Could you reproduce, word for word, everything below from the line containing "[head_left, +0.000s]" down to the line containing "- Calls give", with both of those lines included and no others?

____________

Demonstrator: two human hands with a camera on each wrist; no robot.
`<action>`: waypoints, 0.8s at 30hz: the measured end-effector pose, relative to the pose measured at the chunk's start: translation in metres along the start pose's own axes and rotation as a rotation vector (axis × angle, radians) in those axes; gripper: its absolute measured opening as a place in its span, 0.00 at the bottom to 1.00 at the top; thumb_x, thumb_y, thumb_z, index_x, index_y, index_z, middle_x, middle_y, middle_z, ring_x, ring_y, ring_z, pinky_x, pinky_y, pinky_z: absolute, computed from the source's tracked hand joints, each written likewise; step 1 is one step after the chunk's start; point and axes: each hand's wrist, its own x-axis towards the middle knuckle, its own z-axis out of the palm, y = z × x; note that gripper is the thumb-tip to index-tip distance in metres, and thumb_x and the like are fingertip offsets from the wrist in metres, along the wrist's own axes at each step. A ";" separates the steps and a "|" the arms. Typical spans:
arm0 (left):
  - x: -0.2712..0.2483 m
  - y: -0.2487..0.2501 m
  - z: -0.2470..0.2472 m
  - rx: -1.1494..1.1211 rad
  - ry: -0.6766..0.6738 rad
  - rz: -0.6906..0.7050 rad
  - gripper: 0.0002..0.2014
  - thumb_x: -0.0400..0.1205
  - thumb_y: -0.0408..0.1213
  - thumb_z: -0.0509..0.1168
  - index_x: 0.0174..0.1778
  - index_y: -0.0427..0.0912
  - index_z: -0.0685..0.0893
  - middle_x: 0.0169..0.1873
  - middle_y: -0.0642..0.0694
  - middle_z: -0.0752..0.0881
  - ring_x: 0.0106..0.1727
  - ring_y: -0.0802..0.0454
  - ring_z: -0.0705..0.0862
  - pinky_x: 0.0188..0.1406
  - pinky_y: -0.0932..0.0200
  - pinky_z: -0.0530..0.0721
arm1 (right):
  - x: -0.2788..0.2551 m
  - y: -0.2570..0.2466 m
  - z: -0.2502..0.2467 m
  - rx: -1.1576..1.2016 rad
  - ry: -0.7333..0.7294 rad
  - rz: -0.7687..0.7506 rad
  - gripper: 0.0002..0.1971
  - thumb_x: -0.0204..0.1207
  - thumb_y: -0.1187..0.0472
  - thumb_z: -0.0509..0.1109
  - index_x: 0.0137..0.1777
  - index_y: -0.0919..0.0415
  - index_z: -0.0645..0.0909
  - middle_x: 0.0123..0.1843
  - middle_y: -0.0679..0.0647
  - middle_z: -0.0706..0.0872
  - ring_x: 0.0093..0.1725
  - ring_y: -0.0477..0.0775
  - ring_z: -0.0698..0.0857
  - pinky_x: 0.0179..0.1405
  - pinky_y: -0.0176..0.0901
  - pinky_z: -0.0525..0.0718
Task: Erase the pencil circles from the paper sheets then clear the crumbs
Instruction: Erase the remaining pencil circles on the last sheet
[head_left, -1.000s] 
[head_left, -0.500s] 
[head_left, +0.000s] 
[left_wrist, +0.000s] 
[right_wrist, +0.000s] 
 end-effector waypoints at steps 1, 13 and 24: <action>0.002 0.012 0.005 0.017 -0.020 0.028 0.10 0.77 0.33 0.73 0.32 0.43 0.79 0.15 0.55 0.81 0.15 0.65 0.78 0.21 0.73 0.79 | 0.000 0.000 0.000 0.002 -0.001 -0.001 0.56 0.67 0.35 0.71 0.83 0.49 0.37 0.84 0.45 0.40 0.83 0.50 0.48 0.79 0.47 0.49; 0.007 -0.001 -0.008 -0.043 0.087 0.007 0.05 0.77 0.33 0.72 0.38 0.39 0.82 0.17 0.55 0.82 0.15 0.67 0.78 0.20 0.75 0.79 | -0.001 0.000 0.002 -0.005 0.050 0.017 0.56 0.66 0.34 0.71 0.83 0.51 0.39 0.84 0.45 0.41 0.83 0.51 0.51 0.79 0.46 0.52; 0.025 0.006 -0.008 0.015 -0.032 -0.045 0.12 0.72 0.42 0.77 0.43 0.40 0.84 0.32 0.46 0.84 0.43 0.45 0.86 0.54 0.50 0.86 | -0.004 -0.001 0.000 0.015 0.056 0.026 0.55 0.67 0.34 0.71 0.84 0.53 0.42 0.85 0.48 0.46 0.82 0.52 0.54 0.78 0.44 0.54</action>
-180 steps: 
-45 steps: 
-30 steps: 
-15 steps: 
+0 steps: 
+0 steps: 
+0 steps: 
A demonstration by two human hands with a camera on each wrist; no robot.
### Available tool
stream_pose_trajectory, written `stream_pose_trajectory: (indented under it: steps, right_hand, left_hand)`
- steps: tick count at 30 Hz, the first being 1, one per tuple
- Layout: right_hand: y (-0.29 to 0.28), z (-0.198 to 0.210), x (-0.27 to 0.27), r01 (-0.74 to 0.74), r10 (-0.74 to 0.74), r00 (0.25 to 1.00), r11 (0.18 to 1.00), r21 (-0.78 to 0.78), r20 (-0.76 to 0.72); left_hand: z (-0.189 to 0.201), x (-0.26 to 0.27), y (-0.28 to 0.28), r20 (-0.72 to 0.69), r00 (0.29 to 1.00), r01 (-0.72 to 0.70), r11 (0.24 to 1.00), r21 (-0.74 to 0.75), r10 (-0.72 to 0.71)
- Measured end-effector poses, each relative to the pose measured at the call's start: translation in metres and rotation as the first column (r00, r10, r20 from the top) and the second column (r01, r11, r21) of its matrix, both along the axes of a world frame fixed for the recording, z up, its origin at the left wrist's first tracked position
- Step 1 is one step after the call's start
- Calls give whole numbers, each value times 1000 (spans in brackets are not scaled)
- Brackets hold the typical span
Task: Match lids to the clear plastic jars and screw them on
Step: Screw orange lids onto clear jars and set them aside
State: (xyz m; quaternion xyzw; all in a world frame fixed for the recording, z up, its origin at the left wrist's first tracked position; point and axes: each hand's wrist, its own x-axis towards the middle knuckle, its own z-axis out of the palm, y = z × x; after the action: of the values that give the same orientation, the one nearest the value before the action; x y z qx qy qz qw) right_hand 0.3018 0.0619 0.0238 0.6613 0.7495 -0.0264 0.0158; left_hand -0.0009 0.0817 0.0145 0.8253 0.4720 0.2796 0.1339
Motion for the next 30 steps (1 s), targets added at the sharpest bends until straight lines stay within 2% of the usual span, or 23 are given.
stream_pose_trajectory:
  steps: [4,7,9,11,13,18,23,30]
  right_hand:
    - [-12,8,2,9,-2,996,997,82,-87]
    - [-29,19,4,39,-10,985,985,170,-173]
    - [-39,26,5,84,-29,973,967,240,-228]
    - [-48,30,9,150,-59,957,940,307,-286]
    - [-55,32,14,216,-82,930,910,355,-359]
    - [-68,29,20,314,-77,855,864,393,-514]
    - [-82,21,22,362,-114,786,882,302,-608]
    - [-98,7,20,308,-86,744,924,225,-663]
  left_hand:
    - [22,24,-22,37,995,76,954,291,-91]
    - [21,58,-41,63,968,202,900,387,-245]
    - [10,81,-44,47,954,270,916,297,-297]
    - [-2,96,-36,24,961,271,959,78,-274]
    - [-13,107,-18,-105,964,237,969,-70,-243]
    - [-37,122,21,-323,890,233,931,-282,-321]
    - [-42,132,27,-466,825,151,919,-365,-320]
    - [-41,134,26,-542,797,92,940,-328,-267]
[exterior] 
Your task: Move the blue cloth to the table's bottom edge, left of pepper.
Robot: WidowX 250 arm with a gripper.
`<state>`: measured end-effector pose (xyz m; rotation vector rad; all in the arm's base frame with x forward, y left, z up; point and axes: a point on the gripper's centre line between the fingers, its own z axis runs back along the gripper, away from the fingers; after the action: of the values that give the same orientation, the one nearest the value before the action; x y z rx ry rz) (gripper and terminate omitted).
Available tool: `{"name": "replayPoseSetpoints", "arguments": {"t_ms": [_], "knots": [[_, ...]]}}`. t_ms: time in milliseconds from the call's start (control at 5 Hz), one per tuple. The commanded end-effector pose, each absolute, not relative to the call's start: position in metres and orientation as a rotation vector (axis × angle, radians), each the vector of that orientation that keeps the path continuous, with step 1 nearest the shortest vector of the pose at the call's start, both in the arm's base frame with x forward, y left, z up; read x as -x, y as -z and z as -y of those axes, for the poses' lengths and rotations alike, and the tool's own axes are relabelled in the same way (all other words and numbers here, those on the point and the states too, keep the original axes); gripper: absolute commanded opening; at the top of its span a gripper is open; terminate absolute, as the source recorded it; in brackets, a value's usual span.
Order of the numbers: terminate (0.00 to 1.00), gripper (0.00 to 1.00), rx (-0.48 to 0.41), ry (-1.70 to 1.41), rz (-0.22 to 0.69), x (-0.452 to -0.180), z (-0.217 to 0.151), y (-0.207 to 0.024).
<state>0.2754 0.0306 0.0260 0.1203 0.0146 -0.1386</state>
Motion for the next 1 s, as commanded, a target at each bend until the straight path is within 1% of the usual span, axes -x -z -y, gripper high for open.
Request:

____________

Response box
[head_left, +0.000s] 
[left_wrist, +0.000s] 
[right_wrist, +0.000s] 
 end-effector waypoints at steps 1, 13 and 24: <action>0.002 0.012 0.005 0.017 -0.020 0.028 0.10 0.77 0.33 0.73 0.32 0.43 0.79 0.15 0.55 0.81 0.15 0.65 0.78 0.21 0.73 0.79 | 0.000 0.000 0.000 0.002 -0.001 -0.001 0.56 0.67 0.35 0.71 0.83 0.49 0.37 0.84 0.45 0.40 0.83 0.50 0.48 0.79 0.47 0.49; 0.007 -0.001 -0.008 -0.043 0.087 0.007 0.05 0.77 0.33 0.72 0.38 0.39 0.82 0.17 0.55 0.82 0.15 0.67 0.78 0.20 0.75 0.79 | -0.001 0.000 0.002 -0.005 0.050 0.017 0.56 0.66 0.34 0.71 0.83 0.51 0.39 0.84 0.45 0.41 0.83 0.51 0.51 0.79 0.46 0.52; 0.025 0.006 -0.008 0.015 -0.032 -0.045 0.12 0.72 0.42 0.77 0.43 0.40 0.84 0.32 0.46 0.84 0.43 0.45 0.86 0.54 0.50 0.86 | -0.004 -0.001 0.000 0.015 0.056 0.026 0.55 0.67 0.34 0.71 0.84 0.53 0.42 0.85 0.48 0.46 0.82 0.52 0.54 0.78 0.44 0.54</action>
-180 steps: 
-45 steps: 
-30 steps: 
-15 steps: 
+0 steps: 
+0 steps: 
+0 steps: 
A demonstration by two human hands with a camera on each wrist; no robot.
### Available tool
stream_pose_trajectory, written `stream_pose_trajectory: (indented under it: steps, right_hand, left_hand)`
- steps: tick count at 30 Hz, the first being 1, one per tuple
- Layout: right_hand: y (-0.29 to 0.28), z (-0.198 to 0.210), x (-0.27 to 0.27), r01 (-0.74 to 0.74), r10 (-0.74 to 0.74), r00 (0.25 to 1.00), r11 (0.18 to 1.00), r21 (-0.78 to 0.78), r20 (-0.76 to 0.72); left_hand: z (-0.189 to 0.201), x (-0.26 to 0.27), y (-0.28 to 0.28), r20 (-0.72 to 0.69), r00 (0.29 to 1.00), r01 (-0.72 to 0.70), r11 (0.24 to 1.00), r21 (-0.74 to 0.75), r10 (-0.72 to 0.71)
- Measured end-effector poses, each relative to the pose measured at the call's start: translation in metres and rotation as the first column (r00, r10, r20 from the top) and the second column (r01, r11, r21) of its matrix, both along the axes of a world frame fixed for the recording, z up, its origin at the left wrist's first tracked position
- Step 1 is one step after the call's start
- Calls give whole numbers, each value times 1000 (spans in brackets are not scaled)

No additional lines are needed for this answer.